Friday, August 15, 2014

The Waiting Game and Some Good News



Hurry up and wait...

Brandon's surgery was scheduled for noon today but he didn't get taken to the OR until 2:00. We were OK for a while because we spent the majority of the morning praying over Brandon and fellowshipping with dear, sweet friends who came to visit. To those who came to pray with him - thank you! You not only did the single greatest thing you can do for him - pray - but you also helped occupy his thoughts until it was time to go down for surgery. We were able to laugh and share stories and ignore the gnawing ache in our bellies, and for that we are so grateful!

Once back we were back in the OR prep area, we tried passing the time with small talk and taking pictures of his sexy new hat (read: hair net). Then we saw a small child with white blonde hair get rolled past our bay in a crib. The child was sedated and had tubes everywhere. Brandon and I looked at each other and said "things could be worse."

The surgeon told us to wait in Brandon's room and that he would come see us after the surgery was done. He came in a few minutes ago and told us that Brandon did great! He had to take out 18 inches of Brandon's small intestine, that he said was so scarred and swollen that he couldn't have fit the end of a pencil through, it was that bad. He said there was another section of affected intestine but that he didn't feel he could take it out during this operation. He said that we will most likely be able to manage it with medication for a long time but that it might need to come out later down the road.
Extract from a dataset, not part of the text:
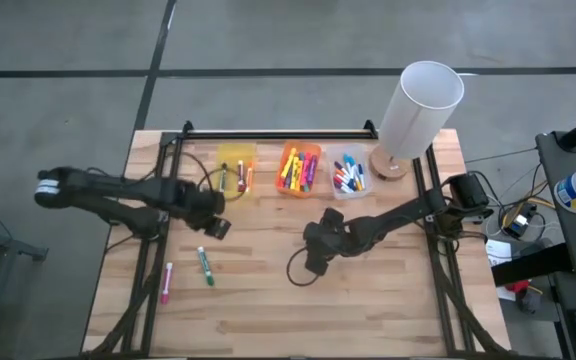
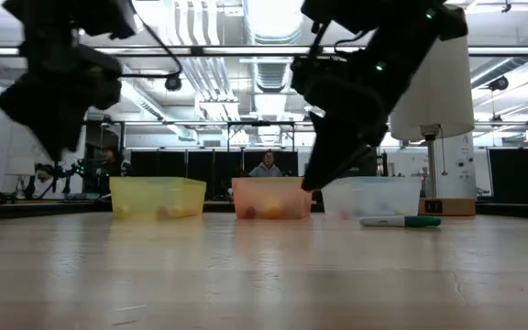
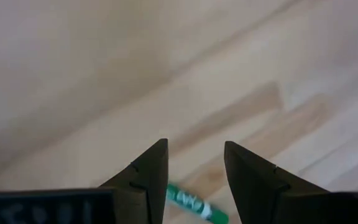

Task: Pick & Place Markers
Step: Put the green expo dry erase marker into the yellow bin

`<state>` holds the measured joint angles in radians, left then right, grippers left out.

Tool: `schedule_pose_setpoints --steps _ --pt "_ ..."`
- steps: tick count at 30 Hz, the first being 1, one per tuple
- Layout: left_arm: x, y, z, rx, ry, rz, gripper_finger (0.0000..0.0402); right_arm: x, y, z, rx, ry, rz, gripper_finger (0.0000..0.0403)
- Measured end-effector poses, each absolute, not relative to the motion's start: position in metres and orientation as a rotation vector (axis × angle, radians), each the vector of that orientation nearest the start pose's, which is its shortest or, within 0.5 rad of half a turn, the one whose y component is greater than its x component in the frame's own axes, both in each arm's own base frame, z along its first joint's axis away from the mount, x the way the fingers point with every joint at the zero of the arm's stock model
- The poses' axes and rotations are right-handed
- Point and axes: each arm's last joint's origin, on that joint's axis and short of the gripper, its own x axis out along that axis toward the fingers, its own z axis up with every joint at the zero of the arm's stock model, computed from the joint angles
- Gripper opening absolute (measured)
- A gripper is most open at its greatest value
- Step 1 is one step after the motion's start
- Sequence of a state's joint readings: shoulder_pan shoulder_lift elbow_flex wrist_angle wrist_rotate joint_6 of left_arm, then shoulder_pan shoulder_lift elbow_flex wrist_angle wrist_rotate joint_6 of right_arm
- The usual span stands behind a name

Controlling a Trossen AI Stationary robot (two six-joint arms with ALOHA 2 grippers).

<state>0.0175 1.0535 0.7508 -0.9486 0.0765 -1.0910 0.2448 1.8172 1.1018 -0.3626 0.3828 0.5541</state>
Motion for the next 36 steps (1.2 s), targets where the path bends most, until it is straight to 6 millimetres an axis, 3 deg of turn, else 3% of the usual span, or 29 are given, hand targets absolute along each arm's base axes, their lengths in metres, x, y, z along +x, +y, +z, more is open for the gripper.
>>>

One of our answers to prayer was that Brandon did not have to have an ostomy bag! We are thrilled that the bag was avoided! Praise the Lord!

Now, we wait again. Wait for Brandon to come out of recovery and wait for him to feel better.

After the surgeon left, I sobbed. I broke down and sobbed 6 days worth of pent up tears and anxiety and thankfulness for all we've been so blessed with. We serve a mighty God. We serve a good God, a very good God.

I cannot seem to come up with the words enough to say thank you to the prayer warriors who have lifted us up and cried out to God on our behalf.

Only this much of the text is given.